The reform of the Medical Department of the Army was not effected by the last session of Congress. There are, however, strong reasons for the belief that it will only be a matter of a short time, when the well matured suggestions of the department will be embodied in the laws of the land. The medical editors of the country have done a great deal to educate public sentiment in the direction of the necessary reform, but the object sought is of sufficient importance to warrant continued effort in the same direction. No wars, small or great, are expected by this country in the near future, and we hope that the handicapped medical department of the army will not be called upon to show its weakness as it did only a few short years ago, when hundreds of precious lives were sacrificed to the inadequacy of the laws governing the subject. It is natural that there should be opposition in the army to the proposed reforms, for the reason that when these reforms are effected, the relative importance of the military and the medical departments will be re-adjusted. The fact that such readjustment is in accordance with common sense, experience, and the demands of the times, does not lessen the unwillingness with which the military arm dislikes to give up an iota of its vested rights, as it considers them.

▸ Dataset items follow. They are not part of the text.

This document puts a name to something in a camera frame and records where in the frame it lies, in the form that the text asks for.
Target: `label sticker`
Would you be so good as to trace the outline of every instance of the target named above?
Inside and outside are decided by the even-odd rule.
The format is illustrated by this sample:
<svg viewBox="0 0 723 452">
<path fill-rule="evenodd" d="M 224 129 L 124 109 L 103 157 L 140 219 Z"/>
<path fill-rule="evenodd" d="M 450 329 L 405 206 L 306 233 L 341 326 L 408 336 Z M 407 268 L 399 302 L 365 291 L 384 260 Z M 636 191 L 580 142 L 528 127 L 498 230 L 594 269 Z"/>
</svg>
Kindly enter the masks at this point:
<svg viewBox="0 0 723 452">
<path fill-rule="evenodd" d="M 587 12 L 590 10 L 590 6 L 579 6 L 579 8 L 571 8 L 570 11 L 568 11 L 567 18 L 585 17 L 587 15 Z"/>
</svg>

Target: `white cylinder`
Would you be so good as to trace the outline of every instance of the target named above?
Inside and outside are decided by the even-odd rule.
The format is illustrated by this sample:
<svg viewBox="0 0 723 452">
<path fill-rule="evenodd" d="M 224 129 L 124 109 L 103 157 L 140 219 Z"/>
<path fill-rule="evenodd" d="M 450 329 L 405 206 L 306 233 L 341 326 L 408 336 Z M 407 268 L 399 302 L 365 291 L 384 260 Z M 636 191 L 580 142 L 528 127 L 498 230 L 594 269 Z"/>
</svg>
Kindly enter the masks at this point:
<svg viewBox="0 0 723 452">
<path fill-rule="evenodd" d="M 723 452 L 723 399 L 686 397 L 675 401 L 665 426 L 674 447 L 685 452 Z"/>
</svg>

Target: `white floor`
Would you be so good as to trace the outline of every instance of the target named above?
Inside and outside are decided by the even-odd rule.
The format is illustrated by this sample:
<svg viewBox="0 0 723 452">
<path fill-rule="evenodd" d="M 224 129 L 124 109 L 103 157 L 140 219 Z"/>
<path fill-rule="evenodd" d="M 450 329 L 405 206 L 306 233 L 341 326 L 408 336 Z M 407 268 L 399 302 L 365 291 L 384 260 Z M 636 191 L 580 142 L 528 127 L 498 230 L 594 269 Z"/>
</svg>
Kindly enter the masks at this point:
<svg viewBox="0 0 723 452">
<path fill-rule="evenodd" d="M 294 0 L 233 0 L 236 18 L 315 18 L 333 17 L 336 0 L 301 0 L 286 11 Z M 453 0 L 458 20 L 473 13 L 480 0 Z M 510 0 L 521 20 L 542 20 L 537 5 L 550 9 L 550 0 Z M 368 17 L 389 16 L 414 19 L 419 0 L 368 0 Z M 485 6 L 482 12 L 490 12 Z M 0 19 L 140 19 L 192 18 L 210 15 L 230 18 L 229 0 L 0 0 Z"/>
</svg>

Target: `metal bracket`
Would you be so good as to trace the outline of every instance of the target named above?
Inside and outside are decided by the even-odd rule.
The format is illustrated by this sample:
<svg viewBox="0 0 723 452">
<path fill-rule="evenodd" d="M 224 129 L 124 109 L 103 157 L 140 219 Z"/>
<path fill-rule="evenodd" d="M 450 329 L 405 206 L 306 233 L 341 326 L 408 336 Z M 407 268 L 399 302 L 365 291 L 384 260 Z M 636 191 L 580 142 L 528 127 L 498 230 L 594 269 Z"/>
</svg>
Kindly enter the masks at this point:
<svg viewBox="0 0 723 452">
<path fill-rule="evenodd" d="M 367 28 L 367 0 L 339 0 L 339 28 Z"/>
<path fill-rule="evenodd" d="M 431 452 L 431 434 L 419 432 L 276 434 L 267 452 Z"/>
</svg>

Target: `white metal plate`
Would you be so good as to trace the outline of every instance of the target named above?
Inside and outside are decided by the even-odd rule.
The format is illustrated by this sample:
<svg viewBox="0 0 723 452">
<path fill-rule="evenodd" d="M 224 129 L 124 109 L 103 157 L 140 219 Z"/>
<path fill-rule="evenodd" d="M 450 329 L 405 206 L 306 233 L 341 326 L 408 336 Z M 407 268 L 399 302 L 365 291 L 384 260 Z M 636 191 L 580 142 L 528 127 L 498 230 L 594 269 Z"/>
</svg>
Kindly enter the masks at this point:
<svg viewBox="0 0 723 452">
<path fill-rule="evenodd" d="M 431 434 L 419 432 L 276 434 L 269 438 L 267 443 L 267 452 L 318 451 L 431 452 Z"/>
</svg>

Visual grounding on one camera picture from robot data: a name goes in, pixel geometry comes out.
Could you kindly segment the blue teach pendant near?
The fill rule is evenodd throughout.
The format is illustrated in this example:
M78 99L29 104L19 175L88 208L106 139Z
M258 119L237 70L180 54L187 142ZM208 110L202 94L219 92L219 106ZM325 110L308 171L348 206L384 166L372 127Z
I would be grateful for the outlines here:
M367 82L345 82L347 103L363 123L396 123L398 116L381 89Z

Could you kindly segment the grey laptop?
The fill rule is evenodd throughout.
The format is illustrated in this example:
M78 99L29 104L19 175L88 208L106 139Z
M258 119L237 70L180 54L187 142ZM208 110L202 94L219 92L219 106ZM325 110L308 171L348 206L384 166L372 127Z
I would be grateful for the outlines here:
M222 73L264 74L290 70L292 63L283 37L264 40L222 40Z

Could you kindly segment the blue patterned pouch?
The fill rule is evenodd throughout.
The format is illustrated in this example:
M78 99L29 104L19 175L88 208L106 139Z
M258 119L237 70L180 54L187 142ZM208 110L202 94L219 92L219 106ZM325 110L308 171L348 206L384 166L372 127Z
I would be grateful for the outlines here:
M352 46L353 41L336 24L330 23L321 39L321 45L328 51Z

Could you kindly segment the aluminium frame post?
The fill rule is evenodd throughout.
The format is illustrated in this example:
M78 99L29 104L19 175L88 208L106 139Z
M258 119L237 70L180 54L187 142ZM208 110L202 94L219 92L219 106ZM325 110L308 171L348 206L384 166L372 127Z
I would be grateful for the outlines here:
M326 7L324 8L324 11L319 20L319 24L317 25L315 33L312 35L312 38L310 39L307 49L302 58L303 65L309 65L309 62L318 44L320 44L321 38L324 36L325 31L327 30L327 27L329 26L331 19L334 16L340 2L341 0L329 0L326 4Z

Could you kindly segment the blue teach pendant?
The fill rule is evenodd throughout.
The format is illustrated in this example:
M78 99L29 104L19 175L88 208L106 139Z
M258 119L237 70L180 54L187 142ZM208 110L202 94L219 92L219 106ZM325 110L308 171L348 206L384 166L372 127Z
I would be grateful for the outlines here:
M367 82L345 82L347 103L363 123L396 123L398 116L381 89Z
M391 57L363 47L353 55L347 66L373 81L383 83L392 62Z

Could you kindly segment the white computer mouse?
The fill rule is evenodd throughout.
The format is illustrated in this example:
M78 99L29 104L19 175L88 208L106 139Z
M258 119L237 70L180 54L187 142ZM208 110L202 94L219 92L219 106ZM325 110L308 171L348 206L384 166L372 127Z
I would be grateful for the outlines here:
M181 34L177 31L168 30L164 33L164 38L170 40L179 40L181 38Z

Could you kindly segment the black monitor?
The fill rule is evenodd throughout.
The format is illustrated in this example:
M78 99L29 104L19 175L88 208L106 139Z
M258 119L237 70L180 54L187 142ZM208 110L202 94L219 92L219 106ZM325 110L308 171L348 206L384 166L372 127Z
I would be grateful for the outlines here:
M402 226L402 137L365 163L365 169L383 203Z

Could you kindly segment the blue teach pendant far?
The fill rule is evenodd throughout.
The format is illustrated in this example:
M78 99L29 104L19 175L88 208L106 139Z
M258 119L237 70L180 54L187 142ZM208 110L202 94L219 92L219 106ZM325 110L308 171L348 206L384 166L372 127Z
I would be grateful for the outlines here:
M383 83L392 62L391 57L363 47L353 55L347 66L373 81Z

While considering this subject of the United States army, it is interesting to note that our medical cousins across the water are meeting the same problems as we have to meet. Sir Frederick Treves, in a letter to the London Times, writes of the medical arrangements of the British army, which he compares unfavorably with those of the Japanese. His letter has a very familiar sound, and it really looks as though if he he were to change the words "British Army" for "United States Army" his letter would be thoroughly in line with the facts. He complains that there is no co-ordination of sanitary effort and no organization to cope with the great hygienic problems encountered in field service. The principal medical officer has no authority in the matter and no power or organization at command to carry out what he knows to be needed. The combatant officer receives no systematic instruction in the hygiene of troops on a campaign. The private soldier is taught how to seek cover, but not how to save himself from infection. The medical energy

of the British army in the field is at the wrong end of the column. It is in the rear to deal with the sick who fall out of the ranks; it should be in the van to protect the column from the onset of disease. Sir Frederick wants the laws amended so that the army surgeons shall be provided with authority and power to carry out in the field the sanitary arrangements essential to secure the minimum loss of life.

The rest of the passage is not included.